> Activity
Set down a true copy of the data, with all pictures left out.

==== Information supplied

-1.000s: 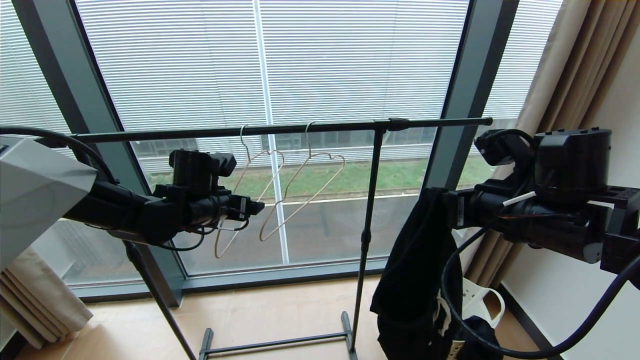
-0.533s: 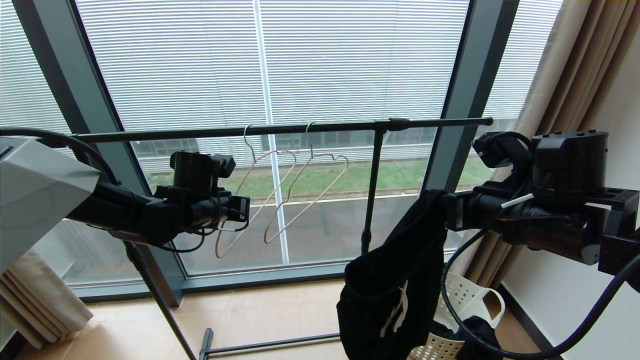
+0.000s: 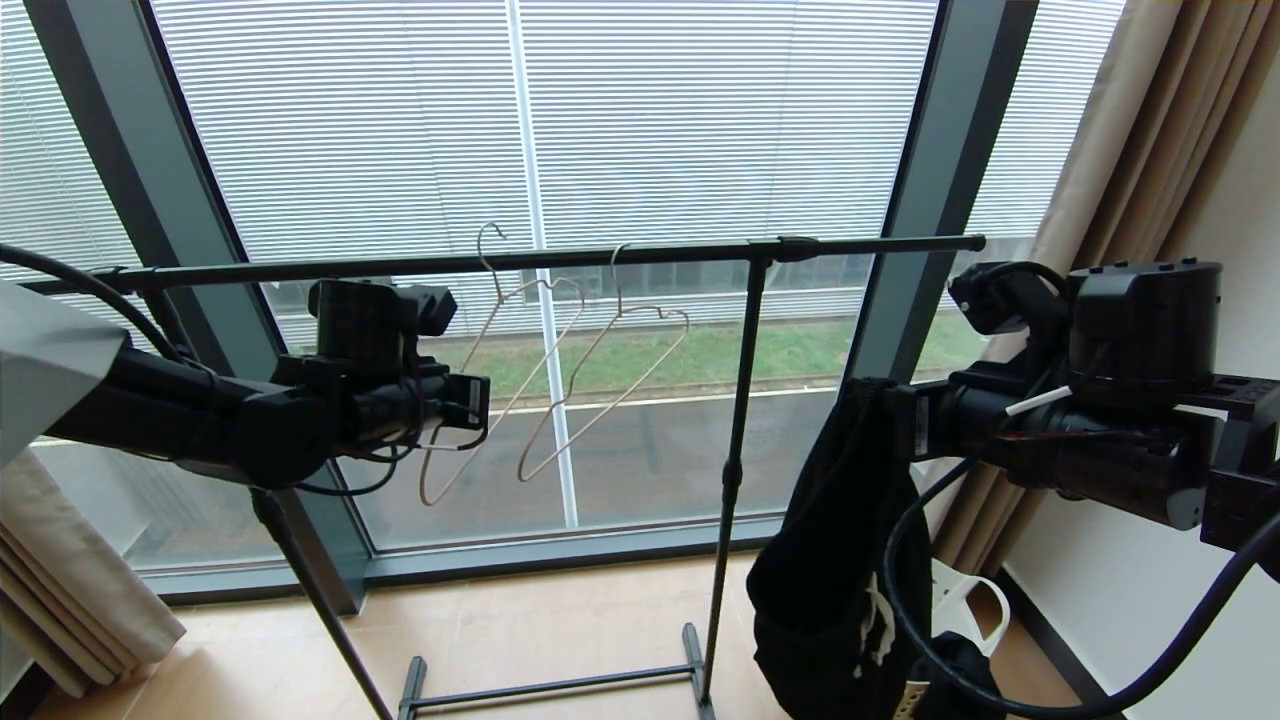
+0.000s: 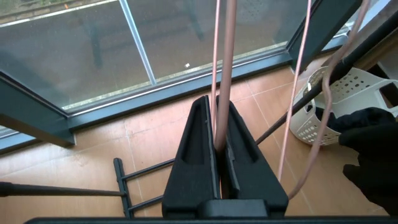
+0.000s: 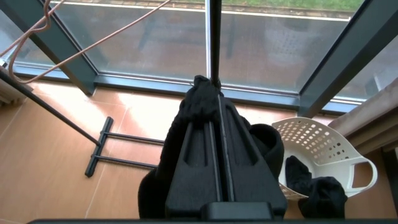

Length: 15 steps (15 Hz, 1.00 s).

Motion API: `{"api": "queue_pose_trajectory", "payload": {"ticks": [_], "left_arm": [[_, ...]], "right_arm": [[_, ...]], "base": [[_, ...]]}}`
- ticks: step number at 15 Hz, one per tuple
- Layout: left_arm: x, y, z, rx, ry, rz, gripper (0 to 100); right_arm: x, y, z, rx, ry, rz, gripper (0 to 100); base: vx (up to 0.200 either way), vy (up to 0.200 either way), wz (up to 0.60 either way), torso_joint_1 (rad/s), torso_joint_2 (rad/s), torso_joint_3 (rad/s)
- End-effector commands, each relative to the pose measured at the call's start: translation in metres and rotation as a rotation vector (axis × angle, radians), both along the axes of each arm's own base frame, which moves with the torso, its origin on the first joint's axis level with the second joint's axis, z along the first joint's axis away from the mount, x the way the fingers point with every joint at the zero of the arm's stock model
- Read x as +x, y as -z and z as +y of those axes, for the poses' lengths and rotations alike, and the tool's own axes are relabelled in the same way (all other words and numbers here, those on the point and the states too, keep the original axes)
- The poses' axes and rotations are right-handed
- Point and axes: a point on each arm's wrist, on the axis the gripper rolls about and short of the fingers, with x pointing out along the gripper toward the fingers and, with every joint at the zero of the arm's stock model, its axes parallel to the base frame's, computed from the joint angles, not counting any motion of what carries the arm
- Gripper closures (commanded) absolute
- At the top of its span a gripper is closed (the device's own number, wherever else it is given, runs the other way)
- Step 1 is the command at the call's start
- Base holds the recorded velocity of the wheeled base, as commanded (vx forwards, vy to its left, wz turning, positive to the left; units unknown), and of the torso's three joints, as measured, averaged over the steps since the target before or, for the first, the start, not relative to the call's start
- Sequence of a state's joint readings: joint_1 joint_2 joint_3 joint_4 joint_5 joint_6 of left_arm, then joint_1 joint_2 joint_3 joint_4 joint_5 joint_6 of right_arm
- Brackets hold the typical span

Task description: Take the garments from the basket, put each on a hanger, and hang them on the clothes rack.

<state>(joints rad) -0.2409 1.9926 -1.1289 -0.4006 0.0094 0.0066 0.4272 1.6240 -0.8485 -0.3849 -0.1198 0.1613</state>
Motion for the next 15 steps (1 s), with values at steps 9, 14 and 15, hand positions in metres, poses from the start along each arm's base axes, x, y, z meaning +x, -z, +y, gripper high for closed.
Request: {"api": "queue_pose_trajectory", "payload": {"ticks": [9,14,15], "left_arm": [[-0.116,-0.022,0.022,0.014,0.033,-0.010,100],[-0.196,0.006,0.043,-0.023,0.064,-0.097,100],[-0.200,0.006,0.044,-0.028,0.073,-0.104,100]], "right_arm": [[-0.004,0.001,0.005,-0.005,-0.017,0.005,100],[-0.012,-0.003,0.021,-0.063,-0.050,-0.025,100],[-0.012,-0.002,0.022,-0.075,-0.051,-0.028,100]], "base": [[0.000,0.000,0.00,0.000,0.00,0.000],[0.000,0.000,0.00,0.000,0.00,0.000],[0.000,0.000,0.00,0.000,0.00,0.000]]}}
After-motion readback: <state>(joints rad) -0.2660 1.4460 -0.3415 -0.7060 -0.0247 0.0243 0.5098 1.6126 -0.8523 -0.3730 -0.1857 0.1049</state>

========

> Answer for this exercise
-1.000s: 
-0.533s: 
+0.000s: 
+0.000s: 
+0.000s: 

Length: 15 steps (15 Hz, 1.00 s).

Motion API: `{"api": "queue_pose_trajectory", "payload": {"ticks": [_], "left_arm": [[_, ...]], "right_arm": [[_, ...]], "base": [[_, ...]]}}`
- ticks: step number at 15 Hz, one per tuple
- Layout: left_arm: x, y, z, rx, ry, rz, gripper (0 to 100); right_arm: x, y, z, rx, ry, rz, gripper (0 to 100); base: vx (up to 0.200 either way), vy (up to 0.200 either way), wz (up to 0.60 either way), torso_joint_1 (rad/s), torso_joint_2 (rad/s), torso_joint_3 (rad/s)
- End-effector commands, each relative to the pose measured at the call's start: translation in metres and rotation as a rotation vector (axis × angle, radians), both along the axes of each arm's own base frame, which moves with the torso, its origin on the first joint's axis level with the second joint's axis, z along the first joint's axis away from the mount, x the way the fingers point with every joint at the zero of the arm's stock model
- Read x as +x, y as -z and z as +y of those axes, for the poses' lengths and rotations alike, and the tool's own axes are relabelled in the same way (all other words and numbers here, those on the point and the states too, keep the original axes)
- The poses' axes and rotations are right-handed
- Point and axes: a point on each arm's wrist, on the axis the gripper rolls about and short of the fingers, with x pointing out along the gripper toward the fingers and, with every joint at the zero of the arm's stock model, its axes parallel to the base frame's, computed from the joint angles, not counting any motion of what carries the arm
- Gripper closures (commanded) absolute
- At the top of its span a gripper is closed (the device's own number, wherever else it is given, runs the other way)
- Step 1 is the command at the call's start
- Base holds the recorded velocity of the wheeled base, as commanded (vx forwards, vy to its left, wz turning, positive to the left; units unknown), and of the torso's three joints, as measured, averaged over the steps since the target before or, for the first, the start, not relative to the call's start
- Sequence of a state's joint readings: joint_1 joint_2 joint_3 joint_4 joint_5 joint_6 of left_arm, then joint_1 joint_2 joint_3 joint_4 joint_5 joint_6 of right_arm
- Brackets hold the typical span

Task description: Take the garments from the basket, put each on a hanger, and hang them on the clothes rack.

<state>(joints rad) -0.2409 1.9926 -1.1289 -0.4006 0.0094 0.0066 0.4272 1.6240 -0.8485 -0.3849 -0.1198 0.1613</state>
Motion for the next 15 steps (1 s), with values at steps 9, 14 and 15, hand positions in metres, poses from the start along each arm's base axes, x, y, z meaning +x, -z, +y, gripper high for closed.
Request: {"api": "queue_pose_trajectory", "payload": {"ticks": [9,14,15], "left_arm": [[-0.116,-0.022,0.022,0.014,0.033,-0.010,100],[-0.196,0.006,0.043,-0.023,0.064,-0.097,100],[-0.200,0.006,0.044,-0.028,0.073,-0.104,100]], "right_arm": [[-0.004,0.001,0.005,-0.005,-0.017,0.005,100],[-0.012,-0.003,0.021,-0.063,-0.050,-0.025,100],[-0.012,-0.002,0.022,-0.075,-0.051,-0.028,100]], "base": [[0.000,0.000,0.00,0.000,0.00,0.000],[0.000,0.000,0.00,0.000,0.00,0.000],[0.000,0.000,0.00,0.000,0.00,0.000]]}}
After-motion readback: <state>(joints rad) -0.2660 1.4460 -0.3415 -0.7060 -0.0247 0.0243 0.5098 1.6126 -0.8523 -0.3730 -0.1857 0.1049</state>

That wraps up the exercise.